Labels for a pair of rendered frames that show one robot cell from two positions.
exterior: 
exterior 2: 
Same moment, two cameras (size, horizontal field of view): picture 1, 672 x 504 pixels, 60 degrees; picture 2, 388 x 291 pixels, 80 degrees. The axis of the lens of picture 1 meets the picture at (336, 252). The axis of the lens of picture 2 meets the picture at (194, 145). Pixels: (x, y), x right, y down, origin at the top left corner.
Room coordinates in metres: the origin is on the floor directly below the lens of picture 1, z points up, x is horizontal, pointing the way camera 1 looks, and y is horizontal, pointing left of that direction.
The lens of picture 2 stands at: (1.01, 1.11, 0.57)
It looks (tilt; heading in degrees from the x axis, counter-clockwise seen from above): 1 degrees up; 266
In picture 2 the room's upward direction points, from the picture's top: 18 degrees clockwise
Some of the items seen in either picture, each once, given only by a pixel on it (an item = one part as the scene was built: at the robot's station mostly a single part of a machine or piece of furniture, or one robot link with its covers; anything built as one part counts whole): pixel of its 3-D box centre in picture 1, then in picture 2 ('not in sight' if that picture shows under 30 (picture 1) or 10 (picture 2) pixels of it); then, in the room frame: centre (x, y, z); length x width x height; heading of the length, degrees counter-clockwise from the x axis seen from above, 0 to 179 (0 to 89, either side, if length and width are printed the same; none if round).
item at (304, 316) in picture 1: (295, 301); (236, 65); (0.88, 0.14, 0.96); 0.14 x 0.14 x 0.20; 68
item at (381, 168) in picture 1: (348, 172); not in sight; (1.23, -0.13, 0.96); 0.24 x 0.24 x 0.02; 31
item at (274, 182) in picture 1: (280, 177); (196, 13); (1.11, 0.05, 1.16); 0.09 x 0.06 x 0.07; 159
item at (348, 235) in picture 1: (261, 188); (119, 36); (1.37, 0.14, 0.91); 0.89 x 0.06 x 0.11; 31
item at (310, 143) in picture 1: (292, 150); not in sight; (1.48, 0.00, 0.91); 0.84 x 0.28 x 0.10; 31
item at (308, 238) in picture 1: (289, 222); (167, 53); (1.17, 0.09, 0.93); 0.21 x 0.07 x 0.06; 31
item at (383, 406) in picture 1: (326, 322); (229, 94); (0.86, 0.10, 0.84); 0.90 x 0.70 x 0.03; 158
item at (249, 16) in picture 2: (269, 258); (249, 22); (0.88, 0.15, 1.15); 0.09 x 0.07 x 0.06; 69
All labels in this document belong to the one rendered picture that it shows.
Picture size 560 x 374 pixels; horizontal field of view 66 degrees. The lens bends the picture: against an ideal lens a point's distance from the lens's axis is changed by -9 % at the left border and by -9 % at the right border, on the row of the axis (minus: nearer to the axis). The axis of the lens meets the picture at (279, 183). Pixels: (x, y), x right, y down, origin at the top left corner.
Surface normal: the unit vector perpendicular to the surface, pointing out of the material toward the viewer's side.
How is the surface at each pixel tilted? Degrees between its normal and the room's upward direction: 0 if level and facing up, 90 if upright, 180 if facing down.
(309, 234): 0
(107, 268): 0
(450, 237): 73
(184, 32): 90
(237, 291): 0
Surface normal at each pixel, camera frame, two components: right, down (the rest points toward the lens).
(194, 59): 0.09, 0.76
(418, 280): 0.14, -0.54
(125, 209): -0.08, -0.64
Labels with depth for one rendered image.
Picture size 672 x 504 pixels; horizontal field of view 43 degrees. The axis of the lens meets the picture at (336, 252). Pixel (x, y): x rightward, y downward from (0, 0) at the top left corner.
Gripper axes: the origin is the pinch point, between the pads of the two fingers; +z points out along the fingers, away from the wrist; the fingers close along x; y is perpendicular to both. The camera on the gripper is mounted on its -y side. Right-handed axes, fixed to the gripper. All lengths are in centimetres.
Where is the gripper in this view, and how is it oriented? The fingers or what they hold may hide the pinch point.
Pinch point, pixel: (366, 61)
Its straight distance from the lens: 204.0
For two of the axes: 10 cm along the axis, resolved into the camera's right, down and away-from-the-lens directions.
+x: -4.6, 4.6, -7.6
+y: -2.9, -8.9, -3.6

##########

:: Exercise directions ::
Taking the entries above, write out exactly each line from the one holding "item at (304, 316)" to the one holding "Picture size 560", both included, and stop there.

:: Output for this task ::
item at (304, 316) in picture 1: (295, 301); (236, 65); (0.88, 0.14, 0.96); 0.14 x 0.14 x 0.20; 68
item at (381, 168) in picture 1: (348, 172); not in sight; (1.23, -0.13, 0.96); 0.24 x 0.24 x 0.02; 31
item at (274, 182) in picture 1: (280, 177); (196, 13); (1.11, 0.05, 1.16); 0.09 x 0.06 x 0.07; 159
item at (348, 235) in picture 1: (261, 188); (119, 36); (1.37, 0.14, 0.91); 0.89 x 0.06 x 0.11; 31
item at (310, 143) in picture 1: (292, 150); not in sight; (1.48, 0.00, 0.91); 0.84 x 0.28 x 0.10; 31
item at (308, 238) in picture 1: (289, 222); (167, 53); (1.17, 0.09, 0.93); 0.21 x 0.07 x 0.06; 31
item at (383, 406) in picture 1: (326, 322); (229, 94); (0.86, 0.10, 0.84); 0.90 x 0.70 x 0.03; 158
item at (249, 16) in picture 2: (269, 258); (249, 22); (0.88, 0.15, 1.15); 0.09 x 0.07 x 0.06; 69
All labels in this document belong to the one rendered picture that it shows.
Picture size 560 x 374 pixels; horizontal field of view 66 degrees. The lens bends the picture: against an ideal lens a point's distance from the lens's axis is changed by -9 % at the left border and by -9 % at the right border, on the row of the axis (minus: nearer to the axis). The axis of the lens meets the picture at (279, 183). Pixels: (x, y), x right, y down, origin at the top left corner.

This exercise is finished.